__WHAT THIS TASK INVOLVES__
Please repeat the data shown below, word for word.
╭─ RECORDED DATA
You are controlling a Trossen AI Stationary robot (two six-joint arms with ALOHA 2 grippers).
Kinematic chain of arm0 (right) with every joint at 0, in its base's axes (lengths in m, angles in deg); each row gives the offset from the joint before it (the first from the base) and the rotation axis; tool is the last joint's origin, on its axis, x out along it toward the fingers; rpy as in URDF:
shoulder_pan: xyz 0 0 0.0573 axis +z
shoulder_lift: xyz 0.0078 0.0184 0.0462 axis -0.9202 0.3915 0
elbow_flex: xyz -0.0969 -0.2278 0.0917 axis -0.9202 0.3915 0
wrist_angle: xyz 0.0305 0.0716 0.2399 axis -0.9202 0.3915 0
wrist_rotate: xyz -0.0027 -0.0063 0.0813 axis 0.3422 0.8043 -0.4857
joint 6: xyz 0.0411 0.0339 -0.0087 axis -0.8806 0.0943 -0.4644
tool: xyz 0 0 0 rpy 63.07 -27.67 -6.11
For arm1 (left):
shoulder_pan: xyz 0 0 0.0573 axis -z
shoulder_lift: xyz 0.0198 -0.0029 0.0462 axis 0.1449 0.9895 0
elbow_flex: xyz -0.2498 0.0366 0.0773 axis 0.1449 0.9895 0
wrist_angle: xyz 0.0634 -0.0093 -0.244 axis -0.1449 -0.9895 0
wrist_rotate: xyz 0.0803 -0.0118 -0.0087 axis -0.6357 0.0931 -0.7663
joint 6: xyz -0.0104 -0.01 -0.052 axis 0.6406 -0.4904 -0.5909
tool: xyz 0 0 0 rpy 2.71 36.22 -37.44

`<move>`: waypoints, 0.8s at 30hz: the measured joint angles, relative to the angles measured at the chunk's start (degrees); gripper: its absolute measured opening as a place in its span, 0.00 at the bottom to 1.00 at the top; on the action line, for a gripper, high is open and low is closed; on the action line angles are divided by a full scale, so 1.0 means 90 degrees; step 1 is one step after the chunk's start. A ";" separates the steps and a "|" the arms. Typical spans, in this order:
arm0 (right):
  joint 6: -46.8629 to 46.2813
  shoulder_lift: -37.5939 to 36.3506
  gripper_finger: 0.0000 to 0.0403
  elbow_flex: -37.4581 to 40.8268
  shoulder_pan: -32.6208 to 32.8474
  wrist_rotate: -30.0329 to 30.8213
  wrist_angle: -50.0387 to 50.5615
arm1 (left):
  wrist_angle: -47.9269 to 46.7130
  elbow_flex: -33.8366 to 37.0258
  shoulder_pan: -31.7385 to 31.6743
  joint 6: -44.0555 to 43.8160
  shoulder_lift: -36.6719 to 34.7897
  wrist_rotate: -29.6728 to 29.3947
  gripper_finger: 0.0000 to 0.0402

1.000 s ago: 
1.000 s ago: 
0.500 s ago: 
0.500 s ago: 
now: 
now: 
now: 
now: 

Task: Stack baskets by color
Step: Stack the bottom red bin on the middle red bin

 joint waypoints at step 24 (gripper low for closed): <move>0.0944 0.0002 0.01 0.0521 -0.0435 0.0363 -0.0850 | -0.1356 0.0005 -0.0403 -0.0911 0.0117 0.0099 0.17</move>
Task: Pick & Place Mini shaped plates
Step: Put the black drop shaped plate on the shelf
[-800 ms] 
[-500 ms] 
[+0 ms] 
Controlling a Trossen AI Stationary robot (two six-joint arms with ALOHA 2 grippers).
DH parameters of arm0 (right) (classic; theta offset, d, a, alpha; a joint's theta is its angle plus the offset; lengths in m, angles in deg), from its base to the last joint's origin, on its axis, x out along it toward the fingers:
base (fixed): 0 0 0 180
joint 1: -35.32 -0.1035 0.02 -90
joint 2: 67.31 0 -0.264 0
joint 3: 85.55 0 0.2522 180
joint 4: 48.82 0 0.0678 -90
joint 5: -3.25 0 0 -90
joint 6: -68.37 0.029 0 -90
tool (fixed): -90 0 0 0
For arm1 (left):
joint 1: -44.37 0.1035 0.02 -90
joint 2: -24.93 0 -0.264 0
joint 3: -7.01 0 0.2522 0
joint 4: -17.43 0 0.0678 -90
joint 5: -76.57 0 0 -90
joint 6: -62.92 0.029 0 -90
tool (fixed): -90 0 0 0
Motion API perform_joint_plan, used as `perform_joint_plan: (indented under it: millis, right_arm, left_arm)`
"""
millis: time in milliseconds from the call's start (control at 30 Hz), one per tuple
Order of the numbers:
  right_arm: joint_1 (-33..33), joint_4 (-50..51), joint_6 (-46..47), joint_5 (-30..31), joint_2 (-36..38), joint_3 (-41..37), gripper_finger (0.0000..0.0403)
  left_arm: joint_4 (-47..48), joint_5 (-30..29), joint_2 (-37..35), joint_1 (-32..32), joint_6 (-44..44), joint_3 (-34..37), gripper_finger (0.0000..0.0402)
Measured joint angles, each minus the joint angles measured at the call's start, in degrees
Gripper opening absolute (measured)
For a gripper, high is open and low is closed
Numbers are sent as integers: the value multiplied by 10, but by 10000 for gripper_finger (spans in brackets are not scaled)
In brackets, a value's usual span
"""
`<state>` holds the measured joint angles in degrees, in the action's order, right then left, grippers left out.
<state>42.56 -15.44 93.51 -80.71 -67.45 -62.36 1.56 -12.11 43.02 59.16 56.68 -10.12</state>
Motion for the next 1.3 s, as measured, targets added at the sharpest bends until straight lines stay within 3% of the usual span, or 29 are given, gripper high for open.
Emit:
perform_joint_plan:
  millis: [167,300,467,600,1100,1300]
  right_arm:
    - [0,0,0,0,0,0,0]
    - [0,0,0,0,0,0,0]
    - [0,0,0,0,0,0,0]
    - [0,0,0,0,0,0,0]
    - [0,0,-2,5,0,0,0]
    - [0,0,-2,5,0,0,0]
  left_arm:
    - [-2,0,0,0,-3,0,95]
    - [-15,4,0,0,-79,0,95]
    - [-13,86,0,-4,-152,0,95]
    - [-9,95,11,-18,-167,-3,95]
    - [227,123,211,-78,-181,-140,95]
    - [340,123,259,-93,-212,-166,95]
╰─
__WRITTEN SOLUTION__
You are controlling a Trossen AI Stationary robot (two six-joint arms with ALOHA 2 grippers).
Kinematic chain of arm0 (right) with every joint at 0, in its base's axes (lengths in m, angles in deg); each row gives the offset from the joint before it (the first from the base) and the rotation axis; tool is the last joint's origin, on its axis, x out along it toward the fingers; rpy as in URDF:
shoulder_pan: xyz 0 0 0.0573 axis +z
shoulder_lift: xyz 0.0078 0.0184 0.0462 axis -0.9202 0.3915 0
elbow_flex: xyz -0.0969 -0.2278 0.0917 axis -0.9202 0.3915 0
wrist_angle: xyz 0.0305 0.0716 0.2399 axis -0.9202 0.3915 0
wrist_rotate: xyz -0.0027 -0.0063 0.0813 axis 0.3422 0.8043 -0.4857
joint 6: xyz 0.0411 0.0339 -0.0087 axis -0.8806 0.0943 -0.4644
tool: xyz 0 0 0 rpy 63.07 -27.67 -6.11
For arm1 (left):
shoulder_pan: xyz 0 0 0.0573 axis -z
shoulder_lift: xyz 0.0198 -0.0029 0.0462 axis 0.1449 0.9895 0
elbow_flex: xyz -0.2498 0.0366 0.0773 axis 0.1449 0.9895 0
wrist_angle: xyz 0.0634 -0.0093 -0.244 axis -0.1449 -0.9895 0
wrist_rotate: xyz 0.0803 -0.0118 -0.0087 axis -0.6357 0.0931 -0.7663
joint 6: xyz -0.0104 -0.01 -0.052 axis 0.6406 -0.4904 -0.5909
tool: xyz 0 0 0 rpy 2.71 36.22 -37.44

`<move>`: waypoints, 0.8s at 30hz: the measured joint angles, relative to the angles measured at the chunk's start (degrees); gripper: its absolute measured opening as a place in its span, 0.00 at the bottom to 1.00 at the top; on the action line, for a gripper, high is open and low is closed; on the action line angles are divided by a full scale, so 1.0 means 90 degrees; step 1 is one step after the chunk's start. A ";" separates the steps and a "|" the arms. Typical spans, in this order:
arm0 (right):
  joint 6: -46.8629 to 46.2813
  shoulder_lift: -37.5939 to 36.3506
  gripper_finger: 0.0000 to 0.0403
  elbow_flex: -37.4581 to 40.8268
  shoulder_pan: -32.6208 to 32.8474
  wrist_rotate: -30.0329 to 30.8213
  wrist_angle: -50.0387 to 50.5615
arm1 (left):
  wrist_angle: -47.9269 to 46.7130
  elbow_flex: -33.8366 to 37.0258
  shoulder_pan: -31.7385 to 31.6743
  joint 6: -44.0555 to 43.8160
  shoulder_lift: -36.6719 to 34.7897
  wrist_rotate: -29.6728 to 29.3947
  gripper_finger: 0.0000 to 0.0402

1.000 s ago: 
1.000 s ago: 
0.500 s ago: 
0.500 s ago: 
now: 
now: 
now: 
now: 

Task: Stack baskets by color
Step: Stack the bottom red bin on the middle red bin

 joint waypoints at step 24 (gripper low for closed): <move>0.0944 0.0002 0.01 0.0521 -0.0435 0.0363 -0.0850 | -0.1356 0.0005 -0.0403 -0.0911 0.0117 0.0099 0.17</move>
Task: Pick & Place Mini shaped plates
Step: Put the black drop shaped plate on the shelf
[-800 ms] 
[-500 ms] 
[+0 ms] 
Controlling a Trossen AI Stationary robot (two six-joint arms with ALOHA 2 grippers).
DH parameters of arm0 (right) (classic; theta offset, d, a, alpha; a joint's theta is its angle plus the offset; lengths in m, angles in deg), from its base to the last joint's origin, on its axis, x out along it toward the fingers:
base (fixed): 0 0 0 180
joint 1: -35.32 -0.1035 0.02 -90
joint 2: 67.31 0 -0.264 0
joint 3: 85.55 0 0.2522 180
joint 4: 48.82 0 0.0678 -90
joint 5: -3.25 0 0 -90
joint 6: -68.37 0.029 0 -90
tool (fixed): -90 0 0 0
For arm1 (left):
joint 1: -44.37 0.1035 0.02 -90
joint 2: -24.93 0 -0.264 0
joint 3: -7.01 0 0.2522 0
joint 4: -17.43 0 0.0678 -90
joint 5: -76.57 0 0 -90
joint 6: -62.92 0.029 0 -90
tool (fixed): -90 0 0 0
Motion API perform_joint_plan, used as `perform_joint_plan: (indented under it: millis, right_arm, left_arm)`
"""
millis: time in milliseconds from the call's start (control at 30 Hz), one per tuple
Order of the numbers:
  right_arm: joint_1 (-33..33), joint_4 (-50..51), joint_6 (-46..47), joint_5 (-30..31), joint_2 (-36..38), joint_3 (-41..37), gripper_finger (0.0000..0.0403)
  left_arm: joint_4 (-47..48), joint_5 (-30..29), joint_2 (-37..35), joint_1 (-32..32), joint_6 (-44..44), joint_3 (-34..37), gripper_finger (0.0000..0.0402)
Measured joint angles, each minus the joint angles measured at the call's start, in degrees
Gripper opening absolute (measured)
For a gripper, high is open and low is closed
Numbers are sent as integers: the value multiplied by 10, but by 10000 for gripper_finger (spans in brackets are not scaled)
In brackets, a value's usual span
"""
`<state>` holds the measured joint angles in degrees, in the action's order, right then left, grippers left out.
<state>42.56 -15.44 93.51 -80.71 -67.45 -62.36 1.56 -12.11 43.02 59.16 56.68 -10.12</state>
Motion for the next 1.3 s, as measured, targets added at the sharpest bends until straight lines stay within 3% of the usual span, or 29 are given, gripper high for open.
Emit:
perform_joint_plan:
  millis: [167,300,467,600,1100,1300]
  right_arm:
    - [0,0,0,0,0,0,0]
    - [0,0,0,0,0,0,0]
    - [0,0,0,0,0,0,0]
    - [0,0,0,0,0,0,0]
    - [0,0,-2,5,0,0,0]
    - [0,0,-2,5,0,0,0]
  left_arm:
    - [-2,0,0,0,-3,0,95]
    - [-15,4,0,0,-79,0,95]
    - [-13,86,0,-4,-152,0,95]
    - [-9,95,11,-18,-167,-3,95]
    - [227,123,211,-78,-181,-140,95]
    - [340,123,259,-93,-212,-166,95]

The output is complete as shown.